TASK TO COMPLETE
Lines to restate from the data below: from the one containing "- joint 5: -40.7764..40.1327" to the one containing "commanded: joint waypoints", both included. Give them again exactly, and only them.

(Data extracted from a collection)
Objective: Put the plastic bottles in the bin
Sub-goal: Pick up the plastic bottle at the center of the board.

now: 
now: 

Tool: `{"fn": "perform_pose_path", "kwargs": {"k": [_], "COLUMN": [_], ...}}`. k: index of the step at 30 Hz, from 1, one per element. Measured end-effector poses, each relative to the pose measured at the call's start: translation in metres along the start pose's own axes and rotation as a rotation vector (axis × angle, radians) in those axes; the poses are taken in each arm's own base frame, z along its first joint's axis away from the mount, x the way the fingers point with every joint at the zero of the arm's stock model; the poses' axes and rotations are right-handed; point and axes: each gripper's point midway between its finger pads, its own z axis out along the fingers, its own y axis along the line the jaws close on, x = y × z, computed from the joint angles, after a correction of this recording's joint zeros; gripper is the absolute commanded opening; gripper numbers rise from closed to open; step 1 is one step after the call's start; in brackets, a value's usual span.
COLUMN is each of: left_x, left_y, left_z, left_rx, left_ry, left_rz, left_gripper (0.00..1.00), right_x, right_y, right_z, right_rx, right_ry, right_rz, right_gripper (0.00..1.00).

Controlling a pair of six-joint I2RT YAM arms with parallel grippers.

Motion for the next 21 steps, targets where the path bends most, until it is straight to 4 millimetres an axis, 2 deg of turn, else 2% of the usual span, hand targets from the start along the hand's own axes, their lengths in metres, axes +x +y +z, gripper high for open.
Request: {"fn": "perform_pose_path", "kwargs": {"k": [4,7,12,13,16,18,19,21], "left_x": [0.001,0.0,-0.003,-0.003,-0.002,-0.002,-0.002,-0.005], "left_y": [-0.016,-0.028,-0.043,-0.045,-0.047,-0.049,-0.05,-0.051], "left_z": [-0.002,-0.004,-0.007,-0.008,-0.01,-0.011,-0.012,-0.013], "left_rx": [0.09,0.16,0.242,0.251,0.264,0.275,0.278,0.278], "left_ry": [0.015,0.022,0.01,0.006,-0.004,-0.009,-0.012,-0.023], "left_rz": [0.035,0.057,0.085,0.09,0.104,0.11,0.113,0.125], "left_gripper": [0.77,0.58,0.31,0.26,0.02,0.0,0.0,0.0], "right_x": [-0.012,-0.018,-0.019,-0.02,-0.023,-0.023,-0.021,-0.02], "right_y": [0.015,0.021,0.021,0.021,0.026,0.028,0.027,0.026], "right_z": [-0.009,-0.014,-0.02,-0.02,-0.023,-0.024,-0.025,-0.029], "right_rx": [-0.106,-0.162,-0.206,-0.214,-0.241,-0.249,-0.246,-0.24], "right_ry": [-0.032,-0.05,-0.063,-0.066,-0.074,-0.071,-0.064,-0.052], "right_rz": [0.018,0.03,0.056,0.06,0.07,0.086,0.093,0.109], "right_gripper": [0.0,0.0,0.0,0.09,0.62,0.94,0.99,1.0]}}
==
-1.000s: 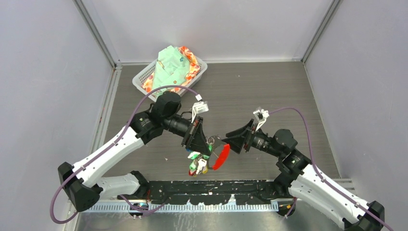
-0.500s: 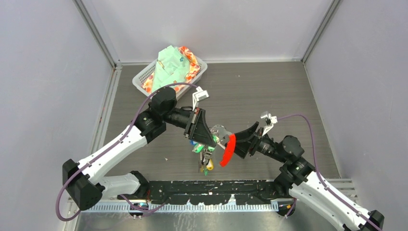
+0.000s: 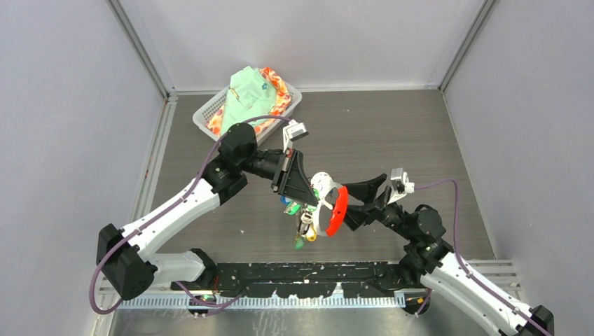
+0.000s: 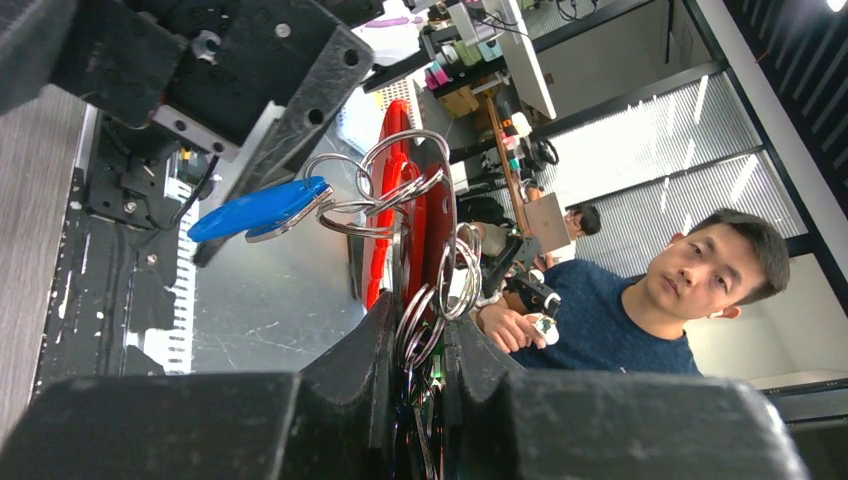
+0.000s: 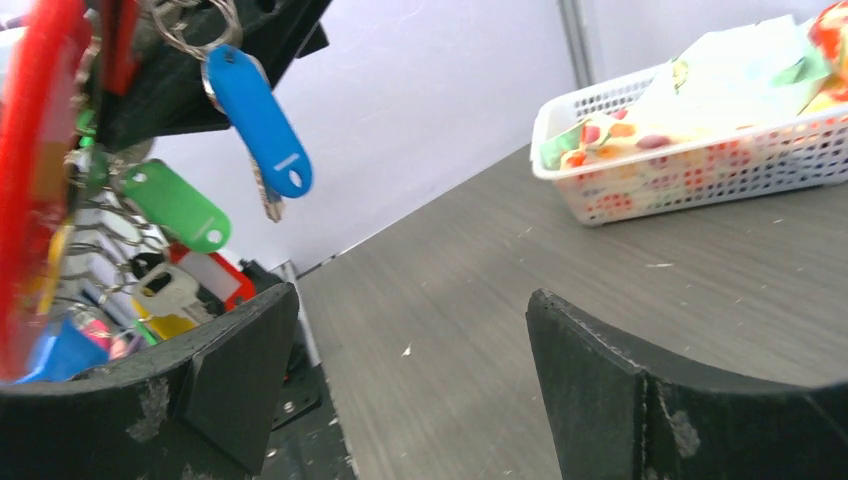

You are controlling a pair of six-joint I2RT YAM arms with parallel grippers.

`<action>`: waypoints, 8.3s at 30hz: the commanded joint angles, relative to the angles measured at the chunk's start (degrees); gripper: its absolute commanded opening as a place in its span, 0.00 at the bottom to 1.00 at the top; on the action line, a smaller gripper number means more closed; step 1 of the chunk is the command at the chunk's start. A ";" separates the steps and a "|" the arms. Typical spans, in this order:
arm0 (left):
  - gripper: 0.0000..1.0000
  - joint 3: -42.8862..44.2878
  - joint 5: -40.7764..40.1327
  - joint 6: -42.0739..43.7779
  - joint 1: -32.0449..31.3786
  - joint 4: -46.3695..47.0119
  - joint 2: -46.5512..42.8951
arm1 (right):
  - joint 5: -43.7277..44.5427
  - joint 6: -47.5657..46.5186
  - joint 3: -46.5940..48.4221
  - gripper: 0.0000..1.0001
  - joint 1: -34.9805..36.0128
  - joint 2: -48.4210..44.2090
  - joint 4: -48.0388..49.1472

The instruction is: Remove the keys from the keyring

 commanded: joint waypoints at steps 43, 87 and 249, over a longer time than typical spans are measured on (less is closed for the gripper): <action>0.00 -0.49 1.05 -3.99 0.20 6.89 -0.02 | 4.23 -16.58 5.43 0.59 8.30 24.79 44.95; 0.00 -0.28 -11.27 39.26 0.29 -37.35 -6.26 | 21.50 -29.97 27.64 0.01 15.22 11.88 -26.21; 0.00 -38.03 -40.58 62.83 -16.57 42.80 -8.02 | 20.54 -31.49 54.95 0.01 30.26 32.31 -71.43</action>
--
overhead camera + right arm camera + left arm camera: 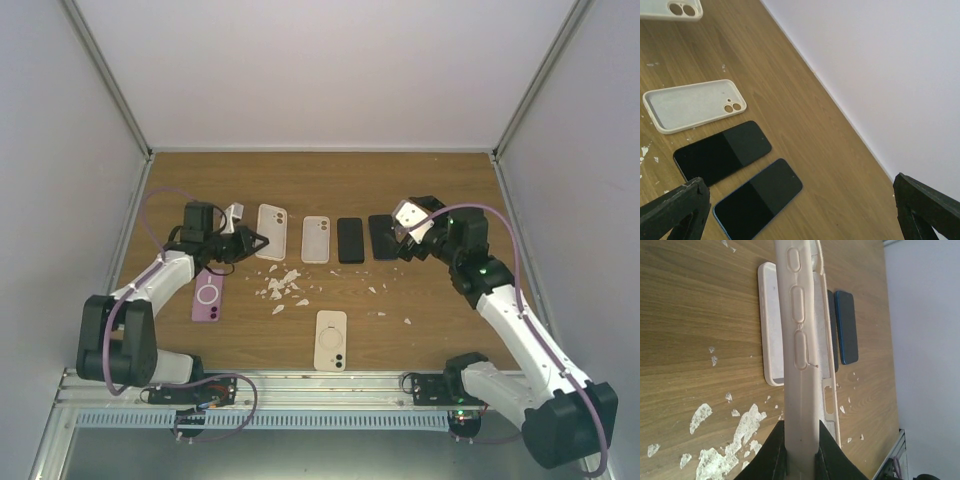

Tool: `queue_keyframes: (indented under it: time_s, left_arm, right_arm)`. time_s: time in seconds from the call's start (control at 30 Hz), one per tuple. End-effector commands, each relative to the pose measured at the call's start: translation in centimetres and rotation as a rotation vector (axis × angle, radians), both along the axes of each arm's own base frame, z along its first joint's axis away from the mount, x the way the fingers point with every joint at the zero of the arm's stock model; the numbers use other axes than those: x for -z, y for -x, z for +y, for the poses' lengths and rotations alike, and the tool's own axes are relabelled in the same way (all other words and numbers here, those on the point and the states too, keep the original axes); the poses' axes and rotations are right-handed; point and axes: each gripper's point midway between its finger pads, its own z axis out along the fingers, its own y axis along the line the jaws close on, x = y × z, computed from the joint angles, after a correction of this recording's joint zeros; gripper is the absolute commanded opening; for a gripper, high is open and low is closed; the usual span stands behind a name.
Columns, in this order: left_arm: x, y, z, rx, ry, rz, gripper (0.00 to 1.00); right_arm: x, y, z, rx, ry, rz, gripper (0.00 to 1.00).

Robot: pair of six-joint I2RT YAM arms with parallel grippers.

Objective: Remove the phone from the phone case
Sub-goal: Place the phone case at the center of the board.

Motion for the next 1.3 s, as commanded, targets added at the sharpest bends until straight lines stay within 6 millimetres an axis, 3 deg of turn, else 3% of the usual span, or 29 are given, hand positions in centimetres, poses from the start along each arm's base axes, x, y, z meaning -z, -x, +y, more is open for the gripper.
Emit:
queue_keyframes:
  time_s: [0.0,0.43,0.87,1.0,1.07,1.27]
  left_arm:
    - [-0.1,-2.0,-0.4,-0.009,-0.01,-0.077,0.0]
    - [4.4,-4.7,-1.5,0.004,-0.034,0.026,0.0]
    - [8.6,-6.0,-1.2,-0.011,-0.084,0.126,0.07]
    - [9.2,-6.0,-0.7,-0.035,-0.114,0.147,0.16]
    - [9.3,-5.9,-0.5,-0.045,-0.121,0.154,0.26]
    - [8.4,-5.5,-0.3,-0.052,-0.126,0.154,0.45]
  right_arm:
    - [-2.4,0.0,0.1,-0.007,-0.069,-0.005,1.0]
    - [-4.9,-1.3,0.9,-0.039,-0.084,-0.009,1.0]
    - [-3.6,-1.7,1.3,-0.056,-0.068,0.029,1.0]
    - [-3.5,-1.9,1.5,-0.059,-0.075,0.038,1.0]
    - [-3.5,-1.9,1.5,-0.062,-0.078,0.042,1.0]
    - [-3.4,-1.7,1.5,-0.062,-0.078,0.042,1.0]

TASK RESULT
  - joint 5: -40.7764..40.1327
  - joint 6: -42.0739..43.7779
  - joint 1: -32.0449..31.3786
  - joint 4: -46.3695..47.0119
  - joint 2: -46.5512..42.8951
arm1 (right):
  - joint 5: -43.7277..44.5427
  - joint 6: -47.5657..46.5186
  - joint 3: -46.5940..48.4221
  - gripper: 0.0000..1.0001
  - joint 1: -34.9805..36.0128
  - joint 2: -48.4210..44.2090
  - joint 4: -48.0388..49.1472

The instruction is: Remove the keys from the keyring

 commanded: joint waypoints at steps 43, 87 and 249, over a longer time than typical spans are measured on (less is closed for the gripper): <action>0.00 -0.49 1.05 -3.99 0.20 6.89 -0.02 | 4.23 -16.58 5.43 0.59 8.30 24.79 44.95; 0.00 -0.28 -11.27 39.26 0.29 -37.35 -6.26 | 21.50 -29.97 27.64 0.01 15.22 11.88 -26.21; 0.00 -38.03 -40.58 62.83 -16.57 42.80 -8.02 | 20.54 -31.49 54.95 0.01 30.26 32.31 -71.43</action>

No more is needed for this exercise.